**DIRECTIONS**
Pull out every line below holding the word "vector".

**DATA EXTRACT**
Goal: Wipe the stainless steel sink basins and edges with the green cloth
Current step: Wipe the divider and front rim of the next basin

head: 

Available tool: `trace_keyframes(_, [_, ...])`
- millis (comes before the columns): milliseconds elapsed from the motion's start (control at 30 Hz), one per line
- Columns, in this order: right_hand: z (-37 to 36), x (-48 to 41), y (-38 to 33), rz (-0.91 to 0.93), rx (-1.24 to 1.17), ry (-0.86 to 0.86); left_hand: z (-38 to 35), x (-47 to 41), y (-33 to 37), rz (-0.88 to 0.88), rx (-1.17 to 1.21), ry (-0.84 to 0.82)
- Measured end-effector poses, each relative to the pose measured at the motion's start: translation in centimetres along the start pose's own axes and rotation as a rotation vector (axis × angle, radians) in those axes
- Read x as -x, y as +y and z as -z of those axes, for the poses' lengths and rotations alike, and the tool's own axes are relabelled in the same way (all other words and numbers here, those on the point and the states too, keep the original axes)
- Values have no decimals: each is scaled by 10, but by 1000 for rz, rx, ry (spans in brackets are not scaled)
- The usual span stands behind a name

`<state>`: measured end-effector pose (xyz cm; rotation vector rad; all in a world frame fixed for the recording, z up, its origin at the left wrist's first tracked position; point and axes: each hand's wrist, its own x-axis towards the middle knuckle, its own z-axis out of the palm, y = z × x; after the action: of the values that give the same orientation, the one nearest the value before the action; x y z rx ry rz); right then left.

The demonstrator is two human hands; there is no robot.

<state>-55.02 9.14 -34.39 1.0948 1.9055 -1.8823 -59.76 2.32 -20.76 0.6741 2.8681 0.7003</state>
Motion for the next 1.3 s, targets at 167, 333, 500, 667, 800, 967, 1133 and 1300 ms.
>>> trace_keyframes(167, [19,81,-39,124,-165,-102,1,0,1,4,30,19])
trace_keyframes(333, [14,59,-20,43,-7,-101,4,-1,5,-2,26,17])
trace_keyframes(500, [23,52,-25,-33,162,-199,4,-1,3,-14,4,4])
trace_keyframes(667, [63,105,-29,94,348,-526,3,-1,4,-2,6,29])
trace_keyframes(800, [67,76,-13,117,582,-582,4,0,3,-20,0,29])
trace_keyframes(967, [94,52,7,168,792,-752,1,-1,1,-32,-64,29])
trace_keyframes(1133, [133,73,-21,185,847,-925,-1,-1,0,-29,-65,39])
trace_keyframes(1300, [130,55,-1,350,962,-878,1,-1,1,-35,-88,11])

**ANSWER BOX**
- Measured end-effector poses, each relative to the pose measured at the motion's start: translation in centimetres along the start pose's own axes and rotation as a rotation vector (axis × angle, radians) in those axes
`<state>`: measured end-effector pose (xyz cm; rotation vector rad; all in a world frame fixed for the recording, z up, its origin at the left wrist's first tracked position; point and axes: each hand's wrist, its own x-axis towards the middle knuckle, its own z-axis out of the palm, y = z × x; after the action: of the values that give the same orientation, the one nearest the value before the action; x y z rx ry rz); right then left.

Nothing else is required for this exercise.